◆ WORK ORDER ◆
Pictures aside, write out the data exactly as it reads.

◆ DATASET EXCERPT ◆
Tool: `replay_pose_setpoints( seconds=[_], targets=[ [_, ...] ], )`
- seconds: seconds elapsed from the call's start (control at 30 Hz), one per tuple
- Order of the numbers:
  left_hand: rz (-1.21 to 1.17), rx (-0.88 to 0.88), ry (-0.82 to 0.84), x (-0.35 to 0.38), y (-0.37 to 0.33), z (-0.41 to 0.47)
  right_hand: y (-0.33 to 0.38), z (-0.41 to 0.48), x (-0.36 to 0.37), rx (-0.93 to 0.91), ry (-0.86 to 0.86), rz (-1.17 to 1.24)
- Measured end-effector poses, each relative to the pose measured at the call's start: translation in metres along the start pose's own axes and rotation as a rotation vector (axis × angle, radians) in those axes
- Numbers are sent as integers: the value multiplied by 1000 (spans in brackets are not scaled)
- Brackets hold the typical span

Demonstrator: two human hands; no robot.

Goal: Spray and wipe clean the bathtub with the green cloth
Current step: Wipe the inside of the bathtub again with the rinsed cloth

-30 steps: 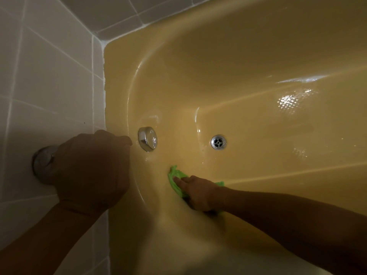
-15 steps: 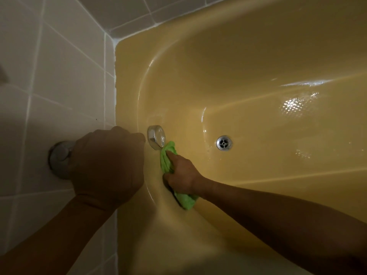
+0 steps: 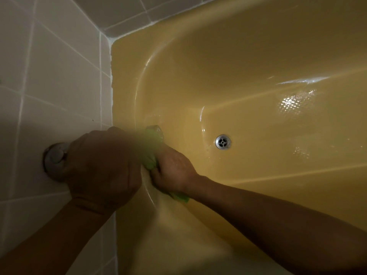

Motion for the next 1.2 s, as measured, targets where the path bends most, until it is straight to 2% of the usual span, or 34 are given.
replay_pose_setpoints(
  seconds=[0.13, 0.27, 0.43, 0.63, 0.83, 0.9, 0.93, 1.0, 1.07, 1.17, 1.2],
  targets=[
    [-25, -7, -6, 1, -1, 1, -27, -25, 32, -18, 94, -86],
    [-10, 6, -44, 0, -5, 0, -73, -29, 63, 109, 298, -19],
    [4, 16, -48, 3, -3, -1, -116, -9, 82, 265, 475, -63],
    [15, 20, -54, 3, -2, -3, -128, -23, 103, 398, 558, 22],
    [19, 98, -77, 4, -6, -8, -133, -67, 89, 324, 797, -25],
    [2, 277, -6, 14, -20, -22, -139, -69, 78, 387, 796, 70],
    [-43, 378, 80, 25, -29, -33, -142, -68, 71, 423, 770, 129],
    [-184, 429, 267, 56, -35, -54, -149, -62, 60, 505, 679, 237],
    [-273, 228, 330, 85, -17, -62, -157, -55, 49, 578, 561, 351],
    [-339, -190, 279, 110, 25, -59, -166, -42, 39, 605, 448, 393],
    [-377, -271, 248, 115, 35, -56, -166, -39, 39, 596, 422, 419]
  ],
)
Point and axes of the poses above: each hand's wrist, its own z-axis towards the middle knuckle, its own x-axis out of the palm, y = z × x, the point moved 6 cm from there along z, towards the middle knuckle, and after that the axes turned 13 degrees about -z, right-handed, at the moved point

◆ OUTPUT OF THE TASK ◆
Tool: `replay_pose_setpoints( seconds=[_], targets=[ [_, ...] ], )`
- seconds: seconds elapsed from the call's start (control at 30 Hz), one per tuple
- Order of the numbers:
  left_hand: rz (-1.21 to 1.17), rx (-0.88 to 0.88), ry (-0.82 to 0.84), x (-0.35 to 0.38), y (-0.37 to 0.33), z (-0.41 to 0.47)
  right_hand: y (-0.33 to 0.38), z (-0.41 to 0.48), x (-0.36 to 0.37), rx (-0.93 to 0.91), ry (-0.86 to 0.86), rz (-1.17 to 1.24)
- Measured end-effector poses, each relative to the pose measured at the call's start: translation in metres along the start pose's own axes and rotation as a rotation vector (axis × angle, radians) in those axes
- Numbers are sent as integers: the value multiplied by 1000 (spans in brackets are not scaled)
- Brackets hold the typical span

Demonstrator: two human hands; no robot.

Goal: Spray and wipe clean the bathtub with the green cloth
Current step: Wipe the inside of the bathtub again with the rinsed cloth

-30 steps: 
-15 steps: 
+0 steps: 

Motion for the next 1.2 s, as measured, targets where the path bends most, until it is straight to 2% of the usual span, or 34 are given.
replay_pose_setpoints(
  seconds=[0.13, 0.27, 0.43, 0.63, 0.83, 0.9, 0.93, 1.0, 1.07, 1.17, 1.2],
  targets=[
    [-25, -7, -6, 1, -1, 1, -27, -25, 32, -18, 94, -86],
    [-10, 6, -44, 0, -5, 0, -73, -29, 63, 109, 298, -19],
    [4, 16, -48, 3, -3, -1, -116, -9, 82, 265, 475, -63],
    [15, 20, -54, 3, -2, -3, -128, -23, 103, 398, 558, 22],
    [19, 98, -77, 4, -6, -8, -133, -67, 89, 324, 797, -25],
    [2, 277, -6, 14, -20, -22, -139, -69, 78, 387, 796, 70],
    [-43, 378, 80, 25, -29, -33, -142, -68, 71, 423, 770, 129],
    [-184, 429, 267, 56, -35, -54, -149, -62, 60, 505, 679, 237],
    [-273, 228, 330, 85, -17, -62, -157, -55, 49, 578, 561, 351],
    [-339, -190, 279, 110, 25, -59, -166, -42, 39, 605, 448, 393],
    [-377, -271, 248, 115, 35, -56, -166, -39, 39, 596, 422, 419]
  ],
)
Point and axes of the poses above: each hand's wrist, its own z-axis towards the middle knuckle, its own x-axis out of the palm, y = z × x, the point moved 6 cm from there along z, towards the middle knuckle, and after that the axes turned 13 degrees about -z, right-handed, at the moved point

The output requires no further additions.